El campo de maniobras y entrenamiento de los niños durante la Segunda Guerra Mundial nos conduce a otro momento histórico distinto, con el recuerdo de los amores infantiles; produciéndose aquí un refinadísimo uso de The Indian Queen (1664, rev. 1694), de Henry Purcell. El tema musical se hará presente, asimismo, en una entrañable escena en la que el joven protagonista se observa en el espejo mientras su madre empeña unos pendientes para poderlos alimentar, enfatizando en la mirada del chico una profunda tristeza y desazón, realmente asombrosas en su plasmación, algo que traerá a su mente recuerdos de la joven pelirroja de los labios cortados, como contrapunto al drama y a la humillación del momento actual.
Las imágenes de la guerra se acompañan de un tema con fuerte presencia de percusión que arranca ya desde el campamento militar de adiestramiento infantil, con una aparición ondulante a través de las imágenes históricas de archivos de guerra. Esas imágenes, que parece entrever el niño huérfano en la distancia, desde un paisaje netamente bruegheliano, muestran la heroica exaltación soviética en la guerra, si bien este patriotismo un tanto impostado va a desembocar en el dolor de la contienda de nuevo, con el sonido de los bombardeos, la desgarradora música electrónica de Eduard Artémiev y la bomba atómica como final de toda una secuencia de horrores históricos.

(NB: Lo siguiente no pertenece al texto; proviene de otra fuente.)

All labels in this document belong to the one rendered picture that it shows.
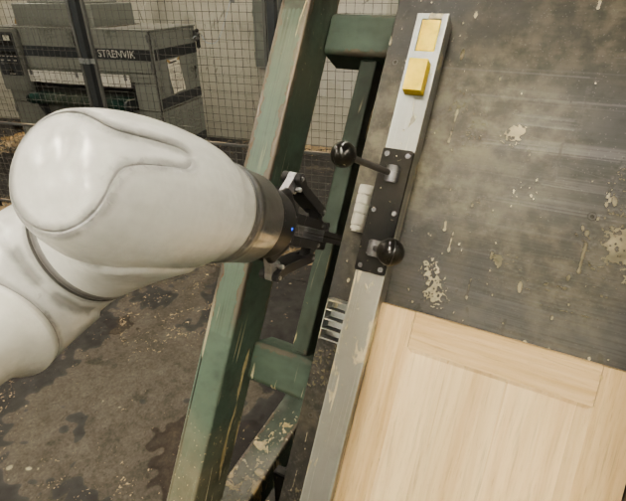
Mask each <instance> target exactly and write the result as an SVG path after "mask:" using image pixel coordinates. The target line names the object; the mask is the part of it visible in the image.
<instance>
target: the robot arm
mask: <svg viewBox="0 0 626 501"><path fill-rule="evenodd" d="M281 179H282V182H283V184H282V186H281V187H279V186H276V187H275V186H274V185H273V184H272V183H271V182H270V181H269V180H268V179H267V178H265V177H264V176H262V175H260V174H257V173H255V172H253V171H250V170H248V169H246V168H244V167H243V166H241V165H239V164H237V163H235V162H232V161H231V159H230V157H229V156H228V155H227V154H226V153H224V152H223V151H222V150H220V149H219V148H217V147H216V146H214V145H213V144H211V143H210V142H208V141H206V140H204V139H202V138H201V137H199V136H197V135H195V134H193V133H190V132H188V131H186V130H184V129H181V128H179V127H177V126H174V125H172V124H169V123H166V122H163V121H160V120H158V119H154V118H151V117H148V116H144V115H140V114H136V113H132V112H128V111H123V110H116V109H109V108H100V107H73V108H65V109H61V110H58V111H55V112H53V113H51V114H49V115H47V116H45V117H44V118H42V119H41V120H40V121H38V122H37V123H36V124H35V125H34V126H33V127H31V128H30V130H29V131H28V132H27V133H26V134H25V136H24V137H23V138H22V140H21V142H20V143H19V145H18V147H17V149H16V151H15V153H14V156H13V159H12V163H11V167H10V173H9V193H10V199H11V202H12V205H10V206H8V207H7V208H5V209H3V210H1V211H0V386H1V385H2V384H3V383H5V382H6V381H8V380H10V379H12V378H24V377H30V376H34V375H37V374H39V373H41V372H43V371H44V370H46V369H47V368H48V367H49V366H50V365H51V363H52V362H53V361H54V360H55V359H56V358H57V357H58V356H59V355H60V354H61V353H62V352H63V351H64V350H65V349H66V348H67V347H68V346H69V345H70V344H71V343H72V342H73V341H74V340H75V339H76V338H77V337H78V336H79V335H80V334H81V333H82V332H83V331H84V330H86V329H87V328H88V327H89V326H90V325H91V324H92V323H94V322H95V321H96V320H97V319H98V318H99V316H100V311H101V310H102V309H103V308H104V307H106V306H107V305H108V304H109V303H110V302H112V301H113V300H115V299H117V298H119V297H120V296H122V295H124V294H127V293H129V292H131V291H134V290H136V289H139V288H141V287H144V286H146V285H149V284H152V283H155V282H158V281H161V280H164V279H168V278H171V277H175V276H178V275H182V274H186V273H190V272H191V271H193V270H194V269H195V268H196V267H198V266H202V265H205V264H207V263H210V262H211V263H223V262H242V263H248V262H252V261H255V260H257V259H259V260H261V261H263V262H264V267H263V268H262V269H261V270H260V271H259V277H260V278H264V279H267V280H270V281H274V282H277V283H278V282H280V281H281V280H282V279H283V278H284V276H285V275H286V274H288V273H290V272H292V271H294V270H297V269H299V268H301V267H303V266H305V265H308V264H310V263H312V262H313V261H314V259H315V254H314V253H313V252H314V250H321V251H322V250H324V249H325V245H326V243H328V244H333V245H338V246H339V245H340V242H341V238H342V236H341V235H337V234H334V233H330V232H329V228H330V224H329V223H327V222H323V221H322V217H324V215H325V213H326V208H325V207H324V206H323V204H322V203H321V202H320V201H319V199H318V198H317V197H316V196H315V194H314V193H313V192H312V191H311V190H310V188H309V187H308V186H307V182H306V179H305V176H304V174H301V173H296V172H290V171H283V172H282V175H281ZM294 200H295V201H296V202H297V204H298V205H299V206H300V207H301V208H302V209H303V210H304V211H305V212H306V213H309V215H308V217H307V216H304V215H301V214H299V213H298V211H297V208H296V204H295V201H294ZM297 225H300V226H304V227H305V229H304V233H303V237H299V236H294V234H295V229H296V226H297ZM290 246H292V247H301V250H296V251H293V252H290V253H287V254H285V255H283V254H284V253H285V252H286V251H287V250H288V248H289V247H290Z"/></svg>
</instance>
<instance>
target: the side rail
mask: <svg viewBox="0 0 626 501"><path fill-rule="evenodd" d="M339 2H340V0H282V2H281V7H280V11H279V15H278V19H277V24H276V28H275V32H274V37H273V41H272V45H271V50H270V54H269V58H268V63H267V67H266V71H265V76H264V80H263V84H262V89H261V93H260V97H259V102H258V106H257V110H256V115H255V119H254V123H253V128H252V132H251V136H250V141H249V144H248V148H247V153H246V157H245V161H244V166H243V167H244V168H246V169H248V170H250V171H253V172H255V173H257V174H260V175H262V176H264V177H265V178H267V179H268V180H269V181H270V182H271V183H272V184H273V185H274V186H275V187H276V186H279V187H281V186H282V184H283V182H282V179H281V175H282V172H283V171H290V172H296V173H299V170H300V166H301V162H302V157H303V153H304V149H305V145H306V140H307V136H308V132H309V128H310V123H311V119H312V115H313V111H314V106H315V102H316V98H317V94H318V89H319V85H320V81H321V78H322V74H323V69H324V65H325V61H326V57H327V56H326V55H325V53H324V47H325V43H326V39H327V35H328V30H329V26H330V22H331V18H332V16H333V15H334V14H337V10H338V6H339ZM263 267H264V262H263V261H261V260H259V259H257V260H255V261H252V262H248V263H242V262H223V263H222V264H221V268H220V273H219V277H218V281H217V286H216V290H215V294H214V299H213V303H212V307H211V312H210V316H209V320H208V325H207V329H206V333H205V338H204V342H203V346H202V351H201V355H200V359H199V364H198V368H197V372H196V377H195V381H194V385H193V390H192V393H191V397H190V402H189V406H188V410H187V415H186V419H185V423H184V428H183V432H182V436H181V441H180V445H179V449H178V454H177V458H176V462H175V467H174V471H173V475H172V480H171V484H170V488H169V493H168V497H167V501H220V500H221V499H222V498H223V494H224V490H225V486H226V482H227V477H228V473H229V469H230V465H231V460H232V456H233V452H234V448H235V440H236V436H237V432H238V427H239V423H240V419H241V415H242V411H243V406H244V402H245V398H246V394H247V389H248V385H249V381H250V379H249V378H248V376H247V372H248V368H249V364H250V359H251V355H252V351H253V347H254V344H255V342H256V341H258V340H259V339H260V334H261V330H262V326H263V322H264V317H265V313H266V309H267V305H268V300H269V296H270V292H271V288H272V283H273V281H270V280H267V279H264V278H260V277H259V271H260V270H261V269H262V268H263Z"/></svg>
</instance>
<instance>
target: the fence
mask: <svg viewBox="0 0 626 501"><path fill-rule="evenodd" d="M422 20H441V25H440V29H439V33H438V37H437V41H436V45H435V50H434V52H424V51H416V50H415V48H416V44H417V40H418V36H419V32H420V28H421V24H422ZM451 29H452V25H451V20H450V15H449V14H435V13H418V14H417V18H416V22H415V26H414V30H413V34H412V39H411V43H410V47H409V51H408V55H407V59H406V63H405V67H404V72H403V76H402V80H401V84H400V88H399V92H398V96H397V100H396V104H395V109H394V113H393V117H392V121H391V128H390V132H389V136H388V141H387V145H386V147H387V148H394V149H401V150H408V151H413V153H414V157H413V161H412V166H411V170H410V174H409V178H408V182H407V186H406V190H405V194H404V198H403V202H402V206H401V210H400V214H399V218H398V223H397V227H396V231H395V235H394V238H395V239H396V240H398V241H399V239H400V235H401V231H402V227H403V223H404V219H405V215H406V211H407V207H408V202H409V198H410V194H411V190H412V186H413V182H414V178H415V174H416V170H417V166H418V162H419V158H420V154H421V150H422V146H423V142H424V137H425V133H426V129H427V125H428V121H429V117H430V113H431V110H432V106H433V102H434V98H435V94H436V90H437V86H438V82H439V78H440V73H441V69H442V65H443V61H444V57H445V53H446V49H447V45H448V41H449V37H450V33H451ZM409 58H419V59H429V62H430V70H429V74H428V78H427V82H426V86H425V90H424V94H423V96H422V95H411V94H404V92H403V90H402V86H403V82H404V78H405V74H406V70H407V65H408V61H409ZM391 272H392V266H387V270H386V274H385V275H384V276H380V275H376V274H372V273H369V272H365V271H361V270H357V269H356V271H355V275H354V279H353V284H352V288H351V292H350V296H349V300H348V304H347V308H346V312H345V317H344V321H343V325H342V329H341V333H340V337H339V341H338V345H337V349H336V354H335V358H334V362H333V366H332V370H331V374H330V378H329V382H328V386H327V391H326V395H325V399H324V403H323V407H322V411H321V414H320V418H319V423H318V427H317V431H316V435H315V439H314V443H313V447H312V451H311V455H310V460H309V464H308V468H307V472H306V476H305V480H304V484H303V488H302V493H301V497H300V501H333V500H334V496H335V492H336V488H337V484H338V480H339V476H340V471H341V467H342V463H343V459H344V455H345V451H346V447H347V443H348V439H349V435H350V431H351V427H352V423H353V419H354V415H355V410H356V406H357V402H358V398H359V394H360V390H361V386H362V382H363V378H364V375H365V371H366V367H367V363H368V359H369V355H370V350H371V346H372V342H373V338H374V334H375V330H376V326H377V322H378V318H379V314H380V310H381V306H382V303H383V302H385V299H386V295H387V291H388V287H389V283H390V279H391Z"/></svg>
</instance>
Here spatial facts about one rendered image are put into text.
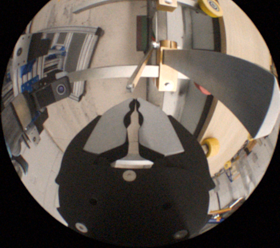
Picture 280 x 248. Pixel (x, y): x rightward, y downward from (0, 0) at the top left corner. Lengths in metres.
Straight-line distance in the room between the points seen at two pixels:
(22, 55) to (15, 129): 0.33
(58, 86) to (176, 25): 0.53
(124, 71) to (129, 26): 0.94
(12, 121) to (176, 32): 0.64
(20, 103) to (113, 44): 1.06
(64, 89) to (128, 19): 1.07
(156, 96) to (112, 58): 0.81
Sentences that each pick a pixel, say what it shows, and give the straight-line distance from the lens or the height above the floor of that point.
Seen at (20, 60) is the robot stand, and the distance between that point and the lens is 0.49.
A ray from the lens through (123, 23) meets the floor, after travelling 1.19.
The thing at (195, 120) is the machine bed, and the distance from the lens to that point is 0.52.
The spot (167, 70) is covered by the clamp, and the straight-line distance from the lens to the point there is 0.25.
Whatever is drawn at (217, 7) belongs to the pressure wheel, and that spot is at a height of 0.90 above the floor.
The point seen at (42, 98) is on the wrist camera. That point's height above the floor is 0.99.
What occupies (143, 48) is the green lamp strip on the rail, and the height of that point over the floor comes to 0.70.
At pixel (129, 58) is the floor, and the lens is 1.12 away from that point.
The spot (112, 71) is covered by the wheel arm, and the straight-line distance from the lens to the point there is 0.26.
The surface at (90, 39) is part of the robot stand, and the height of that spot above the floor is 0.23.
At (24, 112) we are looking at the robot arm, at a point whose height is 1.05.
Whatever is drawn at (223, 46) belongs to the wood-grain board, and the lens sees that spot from 0.34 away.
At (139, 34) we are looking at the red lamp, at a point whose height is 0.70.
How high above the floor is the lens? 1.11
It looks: 59 degrees down
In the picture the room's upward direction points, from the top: 178 degrees clockwise
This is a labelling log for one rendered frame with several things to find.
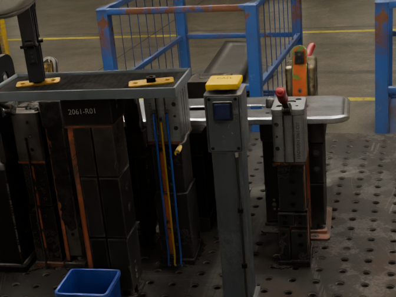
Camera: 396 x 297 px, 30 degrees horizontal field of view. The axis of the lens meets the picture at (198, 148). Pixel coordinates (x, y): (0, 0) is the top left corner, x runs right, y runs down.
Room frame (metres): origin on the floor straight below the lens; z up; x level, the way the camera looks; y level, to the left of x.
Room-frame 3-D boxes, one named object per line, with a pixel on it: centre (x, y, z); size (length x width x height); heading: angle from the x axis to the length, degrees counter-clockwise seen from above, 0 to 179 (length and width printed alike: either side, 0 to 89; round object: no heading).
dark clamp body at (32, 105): (1.55, 0.35, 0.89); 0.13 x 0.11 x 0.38; 167
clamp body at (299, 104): (1.45, -0.20, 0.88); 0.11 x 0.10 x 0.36; 167
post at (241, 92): (1.31, -0.06, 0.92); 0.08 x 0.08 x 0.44; 77
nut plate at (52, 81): (1.41, 0.30, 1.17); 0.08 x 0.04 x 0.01; 95
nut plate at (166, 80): (1.33, 0.08, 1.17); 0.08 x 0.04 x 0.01; 93
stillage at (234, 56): (4.05, -0.14, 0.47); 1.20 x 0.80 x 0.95; 161
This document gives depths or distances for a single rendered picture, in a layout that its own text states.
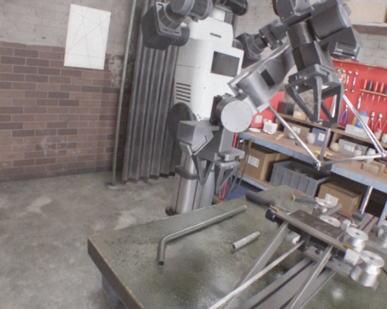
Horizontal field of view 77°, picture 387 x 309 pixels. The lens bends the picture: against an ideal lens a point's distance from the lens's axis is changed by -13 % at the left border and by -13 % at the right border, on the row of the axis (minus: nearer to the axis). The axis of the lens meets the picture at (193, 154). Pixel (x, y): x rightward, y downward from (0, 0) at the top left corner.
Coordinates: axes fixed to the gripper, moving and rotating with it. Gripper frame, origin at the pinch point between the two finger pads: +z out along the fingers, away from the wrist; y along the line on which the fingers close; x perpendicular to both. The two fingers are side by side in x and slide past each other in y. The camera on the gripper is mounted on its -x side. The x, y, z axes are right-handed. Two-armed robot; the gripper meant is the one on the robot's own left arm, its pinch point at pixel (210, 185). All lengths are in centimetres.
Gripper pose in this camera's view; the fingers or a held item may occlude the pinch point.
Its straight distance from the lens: 62.6
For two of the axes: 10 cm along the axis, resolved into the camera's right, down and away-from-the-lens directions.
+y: 7.0, 3.1, -6.4
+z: -1.6, 9.5, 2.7
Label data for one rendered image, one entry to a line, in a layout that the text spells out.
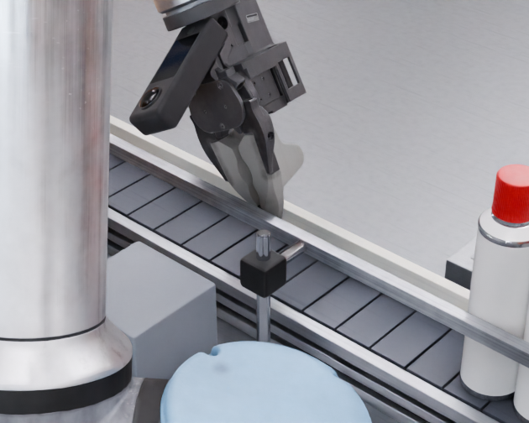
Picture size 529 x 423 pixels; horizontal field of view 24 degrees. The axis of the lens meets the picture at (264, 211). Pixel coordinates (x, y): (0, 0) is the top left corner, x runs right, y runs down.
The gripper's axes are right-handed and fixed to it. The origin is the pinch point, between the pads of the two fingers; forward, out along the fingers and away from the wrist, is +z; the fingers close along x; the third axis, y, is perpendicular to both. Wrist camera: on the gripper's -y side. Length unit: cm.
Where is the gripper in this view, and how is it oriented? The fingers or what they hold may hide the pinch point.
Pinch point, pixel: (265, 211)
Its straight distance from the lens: 113.7
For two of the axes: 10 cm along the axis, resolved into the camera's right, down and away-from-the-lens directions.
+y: 6.6, -4.2, 6.2
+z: 3.7, 9.0, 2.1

Este campo de desolación parece sugerirnos, tanto desde la imagen como desde el fonograma, que la guerra es siempre terrible, cualquiera que sea su resolución, algo que se refuerza en la banda de sonido con una conclusión que enfatiza de forma notable la percusión y los tambores bélicos que habían dado inicio a este recorrido.
La siguiente escena, con el regreso del padre al hogar desde el frente, es antológica y paradigmática desde un punto de vista sonoro y musical. Se trata de una secuencia de una genialidad absoluta y cumbre en el manejo de las citas, los planos, el sonido y la tensión simbólico-narrativa. En ella se enlazan los elementos de sonido característicos del lenguaje tarkovskiano, como son, por este orden: a) sonidos diegéticos naturales: llegada del padre al hogar, palabras a la madre, toma del bosque con los niños y su disputa por el robo de un libro de Leonardo da Vinci, sonidos de estos corriendo por el bosque; b) música electrónica: que acompaña la carrera de los hijos entre los árboles, después de que el padre haya llamado a Marina; recorrido para el cual Eduard Artémiev compuso una música que parece evocar un corazón ansioso y expectante por lo que se va a encontrar, no sin ciertos tintes oscuros; c) música culta: con el recitativo "Und siehe da, der Vorhang im Tempel zerriss" de la Johannes-Passion BWV 245 (1724) bachiana, que acompaña, desde su poderoso arranque de órgano, el emotivo abrazo de los niños al padre y la aparición del cuadro de Leonardo da Vinci Ritratto di Ginevra de' Benci (1474-78) -es ésta una imagen de transición que enlaza el pasado con el presente, a través de un rostro, el de Ginevra, en el cuadro, y el de la actriz Margarita Terékhova, en el papel de madre (en el pasado) y mujer (en el presente), de una cercana y perturbadora similitud-; y, finalmente, d) música electrónica: con la que concluye este prodigioso recorrido acompañando al cuadro de Leonardo en su visionado final.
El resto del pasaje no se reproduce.